As presented in Figure 6A and discussed in the main text, closely neighboring clusters in functional regions including PPC, OT, and MFG, were differentially connected to PPC. As illustrated in Figure 6B, a post-hoc GCM analysis seeding these projecting (to PPC) and receiving (from PPC) clusters revealed opposite connectivity patterns: the projecting clusters sent influence not only to PPC, but to various other brain regions involved in visuospatial processing (see main text), while the receiving clusters received influence not only from PPC, but also from other brain regions involved in visuospatial processing (see main text). Moreover, several of the same regions that were influenced by a projecting cluster, subsequently projected back to that cluster’s neighbor; the receiving cluster. This finding may support a form of recurrent processing in higher order cognitive processes, as we discuss in the main text (see Discussion).

To visualize which regions may engage in such recurrent processing, Figure S3 has overlaid the maps shown on the left and on the right of Figure 6B. For regions PPC, MFG, OT, green regions on the map received influence from the projecting cluster therein (indicated by *), whereas blue regions on the map sent influence to the neighboring receiving cluster therein (indicated by #).
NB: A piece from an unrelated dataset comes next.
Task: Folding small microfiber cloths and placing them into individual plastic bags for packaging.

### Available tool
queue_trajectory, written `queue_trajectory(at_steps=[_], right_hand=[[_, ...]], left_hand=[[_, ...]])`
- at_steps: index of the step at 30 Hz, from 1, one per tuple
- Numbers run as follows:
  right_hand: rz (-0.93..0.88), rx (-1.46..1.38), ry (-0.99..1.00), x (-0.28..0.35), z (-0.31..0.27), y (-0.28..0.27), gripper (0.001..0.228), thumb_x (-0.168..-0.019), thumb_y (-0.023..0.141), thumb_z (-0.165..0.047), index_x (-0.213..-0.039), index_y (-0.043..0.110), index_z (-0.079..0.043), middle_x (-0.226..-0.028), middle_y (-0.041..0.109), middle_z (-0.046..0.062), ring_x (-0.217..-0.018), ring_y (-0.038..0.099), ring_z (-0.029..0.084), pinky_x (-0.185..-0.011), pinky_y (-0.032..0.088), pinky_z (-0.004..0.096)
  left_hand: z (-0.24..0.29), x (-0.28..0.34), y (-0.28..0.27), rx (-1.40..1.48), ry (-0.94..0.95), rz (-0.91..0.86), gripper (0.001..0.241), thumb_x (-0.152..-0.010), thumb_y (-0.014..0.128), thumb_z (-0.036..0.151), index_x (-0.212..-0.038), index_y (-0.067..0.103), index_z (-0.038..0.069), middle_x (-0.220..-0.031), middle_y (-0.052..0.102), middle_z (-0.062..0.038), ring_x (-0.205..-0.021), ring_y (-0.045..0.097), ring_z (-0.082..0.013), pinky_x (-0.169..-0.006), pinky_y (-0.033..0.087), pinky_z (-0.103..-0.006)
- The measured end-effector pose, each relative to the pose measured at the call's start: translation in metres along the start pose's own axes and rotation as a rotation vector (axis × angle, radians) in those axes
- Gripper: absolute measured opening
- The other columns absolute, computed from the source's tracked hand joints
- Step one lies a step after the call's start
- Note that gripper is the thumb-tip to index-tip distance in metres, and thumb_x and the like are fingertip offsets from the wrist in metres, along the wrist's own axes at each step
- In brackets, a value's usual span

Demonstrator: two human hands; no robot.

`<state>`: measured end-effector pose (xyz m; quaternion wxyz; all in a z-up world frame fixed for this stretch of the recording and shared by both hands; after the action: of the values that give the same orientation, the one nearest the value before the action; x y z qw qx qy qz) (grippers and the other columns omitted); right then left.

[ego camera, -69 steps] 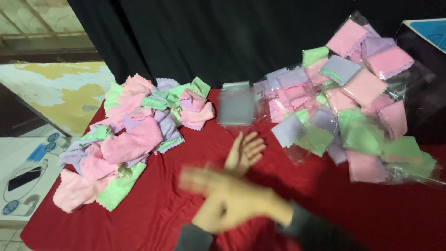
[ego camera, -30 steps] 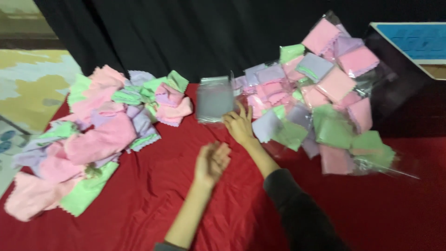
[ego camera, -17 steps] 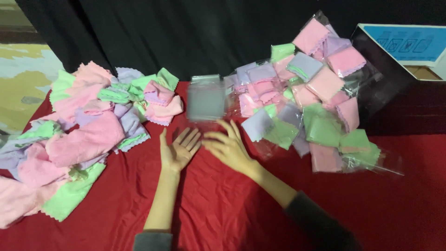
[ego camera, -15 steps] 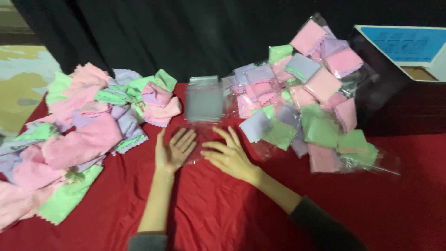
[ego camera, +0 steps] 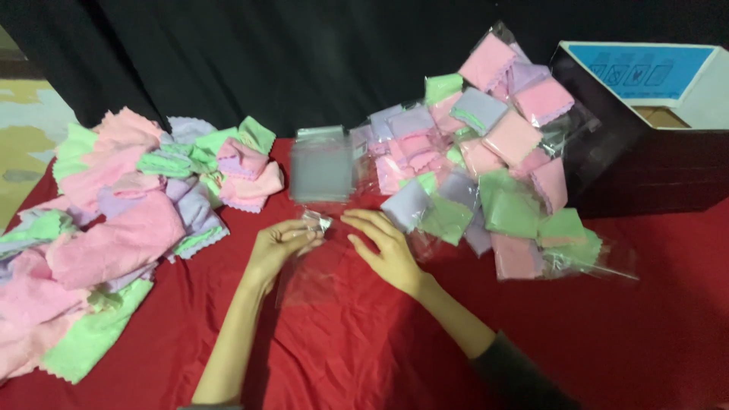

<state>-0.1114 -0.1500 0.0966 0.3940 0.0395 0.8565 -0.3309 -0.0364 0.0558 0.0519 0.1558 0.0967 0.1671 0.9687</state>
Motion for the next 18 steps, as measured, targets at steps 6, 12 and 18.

For the PPC clusters, overlap in connectivity maps was found in surrounding PPC, occipital cortex, and OT. For the MFG clusters, only a rather small amount of overlap was found in PPC and a region above SMG. For the OT clusters, substantial overlap was found in PPC.
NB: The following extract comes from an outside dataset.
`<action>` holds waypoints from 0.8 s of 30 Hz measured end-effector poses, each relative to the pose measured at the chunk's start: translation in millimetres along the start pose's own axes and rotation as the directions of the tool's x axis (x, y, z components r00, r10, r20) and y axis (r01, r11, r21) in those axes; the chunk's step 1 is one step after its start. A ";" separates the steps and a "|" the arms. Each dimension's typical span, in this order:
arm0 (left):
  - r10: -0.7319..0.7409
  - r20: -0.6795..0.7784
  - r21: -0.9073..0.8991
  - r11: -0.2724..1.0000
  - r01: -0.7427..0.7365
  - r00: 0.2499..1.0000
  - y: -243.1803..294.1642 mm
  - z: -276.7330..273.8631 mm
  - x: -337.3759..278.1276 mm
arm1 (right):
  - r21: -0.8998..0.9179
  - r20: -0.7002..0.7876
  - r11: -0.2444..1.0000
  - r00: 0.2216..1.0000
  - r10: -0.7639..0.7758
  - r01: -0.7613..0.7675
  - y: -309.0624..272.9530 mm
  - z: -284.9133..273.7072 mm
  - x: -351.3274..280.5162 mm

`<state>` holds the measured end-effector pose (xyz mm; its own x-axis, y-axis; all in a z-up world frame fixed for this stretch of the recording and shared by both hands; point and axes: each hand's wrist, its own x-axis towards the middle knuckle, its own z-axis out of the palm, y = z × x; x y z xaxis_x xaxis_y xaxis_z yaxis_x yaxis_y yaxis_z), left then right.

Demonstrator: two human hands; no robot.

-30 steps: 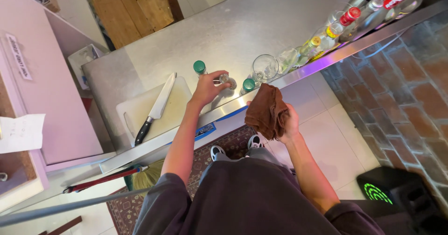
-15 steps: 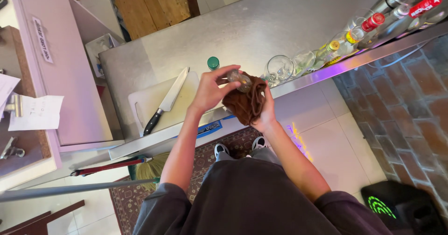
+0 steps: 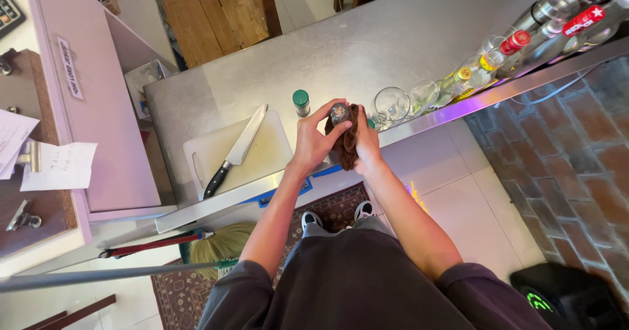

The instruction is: Cleaning and wiping down various barware items including glasses, shakers, and liquor bottles using a cloth.

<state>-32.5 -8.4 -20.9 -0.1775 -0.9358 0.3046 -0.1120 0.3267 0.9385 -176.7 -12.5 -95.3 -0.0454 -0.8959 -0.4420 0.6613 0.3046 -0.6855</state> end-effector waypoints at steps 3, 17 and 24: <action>0.034 -0.013 0.055 0.998 -0.034 0.999 -3.4 1.8 0.3 | -0.103 -0.092 0.995 0.996 0.008 -0.017 -11.6 8.8 -10.8; -0.041 -0.057 -0.358 0.933 0.018 0.998 -2.1 13.8 8.7 | -0.211 0.470 0.564 0.588 -0.658 0.799 -14.3 63.4 -72.7; -0.191 0.032 -0.537 0.825 0.178 0.981 -57.4 29.8 1.2 | -0.372 0.526 0.234 0.411 -0.745 0.898 -32.7 64.9 -51.2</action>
<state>-55.4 -24.4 -79.2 -0.1841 -0.9762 0.1146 0.4013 0.0318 0.9154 -147.5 2.4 -12.7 -0.1175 -0.7653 0.6329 -0.1646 -0.6135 -0.7723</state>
            Figure S4 depicts the deconvolved BOLD time courses of three randomly selected participants for projecting and receiving neighboring clusters, showing that the projecting clusters were consistently involved earlier than the receiving clusters. Although no time course is shown here for the ‘intermediate’ region in the hypothesized recurrent loop (which is, however, shown in Figure 4 for PPC), this consistent pattern of earlier BOLD responses/peaks for projecting clusters, as compared to receiving clusters, may be perceived as support for, or at the very least as compatible with, a back-and-forth recurrent loop mechanism underlying visuospatial processing. It is because of these time courses that one may justifiably state that the projecting cluster was a relatively “early” cluster, whereas the receiving cluster was relatively “late”. This supports the notion of recurrent processing with a spatiotemporally defined order. See main text for further discussion.
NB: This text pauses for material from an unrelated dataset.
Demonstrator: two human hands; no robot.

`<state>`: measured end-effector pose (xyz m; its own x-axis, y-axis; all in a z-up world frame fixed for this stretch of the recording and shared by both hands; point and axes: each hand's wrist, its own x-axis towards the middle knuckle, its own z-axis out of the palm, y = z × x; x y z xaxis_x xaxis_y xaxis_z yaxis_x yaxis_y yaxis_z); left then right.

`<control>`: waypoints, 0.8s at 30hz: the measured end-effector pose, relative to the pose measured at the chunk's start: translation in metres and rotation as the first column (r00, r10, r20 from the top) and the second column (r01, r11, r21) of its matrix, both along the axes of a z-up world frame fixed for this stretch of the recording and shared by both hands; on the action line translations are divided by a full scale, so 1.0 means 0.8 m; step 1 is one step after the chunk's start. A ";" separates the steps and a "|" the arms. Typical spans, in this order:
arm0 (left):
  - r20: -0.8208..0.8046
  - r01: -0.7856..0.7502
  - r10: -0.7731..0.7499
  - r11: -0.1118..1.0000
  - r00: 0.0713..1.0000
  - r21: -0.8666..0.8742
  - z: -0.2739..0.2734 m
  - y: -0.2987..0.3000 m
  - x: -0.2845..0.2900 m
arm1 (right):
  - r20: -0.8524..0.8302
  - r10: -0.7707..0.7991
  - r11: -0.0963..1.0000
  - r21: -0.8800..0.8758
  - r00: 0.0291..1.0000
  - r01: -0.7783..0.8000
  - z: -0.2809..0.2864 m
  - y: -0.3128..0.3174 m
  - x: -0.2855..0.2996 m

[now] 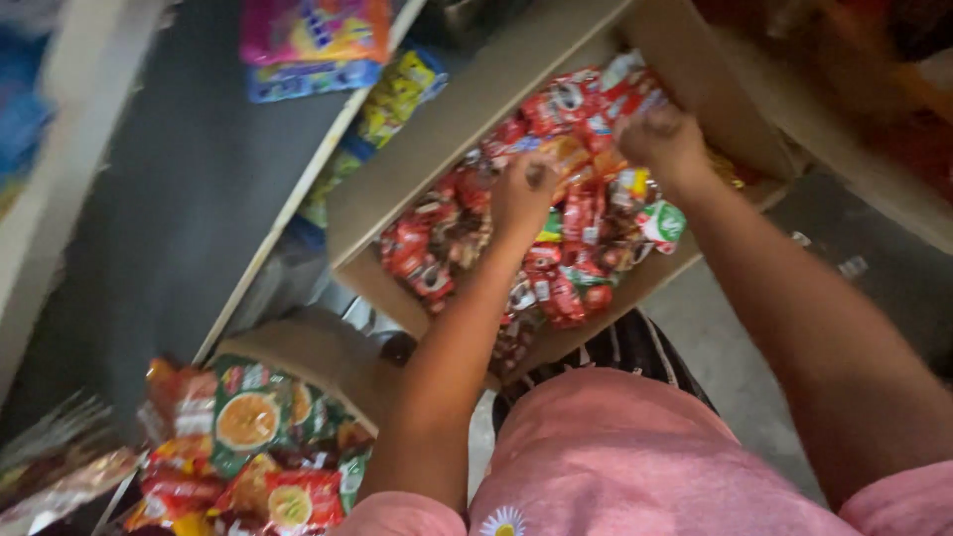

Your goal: Stocking and organizing various seasoning and snack packets on grocery shelves.

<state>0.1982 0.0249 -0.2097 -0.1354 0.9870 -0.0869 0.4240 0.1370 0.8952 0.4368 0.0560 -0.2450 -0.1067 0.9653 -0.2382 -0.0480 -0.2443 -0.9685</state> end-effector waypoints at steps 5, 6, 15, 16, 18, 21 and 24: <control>-0.121 0.206 -0.264 0.910 0.957 -0.359 -0.053 0.016 0.080 | -0.124 -0.189 0.904 -0.410 0.974 0.123 -0.067 -0.041 0.051; -0.116 0.213 -0.271 0.907 0.956 -0.365 -0.075 0.020 0.094 | -0.119 -0.196 0.900 -0.416 0.973 0.130 -0.091 -0.048 0.061; -0.266 0.285 -0.388 0.891 0.883 -0.355 -0.253 0.051 0.203 | 0.075 -0.104 0.880 -0.458 0.992 0.127 -0.194 -0.082 0.121; -0.299 0.270 -0.405 0.874 0.864 -0.405 -0.257 0.058 0.212 | 0.066 -0.095 0.864 -0.490 0.993 0.116 -0.182 -0.079 0.124; -0.325 0.259 -0.430 0.851 0.842 -0.456 -0.271 0.067 0.227 | 0.063 -0.093 0.844 -0.524 0.994 0.112 -0.177 -0.079 0.129; -0.367 0.189 -0.398 0.851 0.841 -0.490 -0.291 0.071 0.244 | 0.111 -0.088 0.857 -0.497 0.990 0.132 -0.190 -0.085 0.137; -0.393 0.117 -0.406 0.803 0.825 -0.585 -0.263 0.080 0.254 | 0.084 -0.062 0.841 -0.533 0.995 0.097 -0.192 -0.079 0.138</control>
<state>0.4015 0.0891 -0.4205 -0.0447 0.8093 -0.5856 0.8611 0.3284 0.3881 0.5476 -0.0071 -0.3987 -0.0037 0.6900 -0.7238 -0.0352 -0.7235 -0.6894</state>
Thalamic projections to PPC: BOLD time courses

Figure 4 in the main text shows the event-related deconvoluted time courses of the MFG and PPC clusters, revealing that MFG is involved earlier than PPC after stimulus onset. Figure S5 provides the same graphic depiction for the thalamic cluster in the right hemisphere, and PPC. Again, the thalamic cluster shows an earlier BOLD response/peak than the PPC cluster, in line with, though not required for or equivalent to, the GCM results obtained.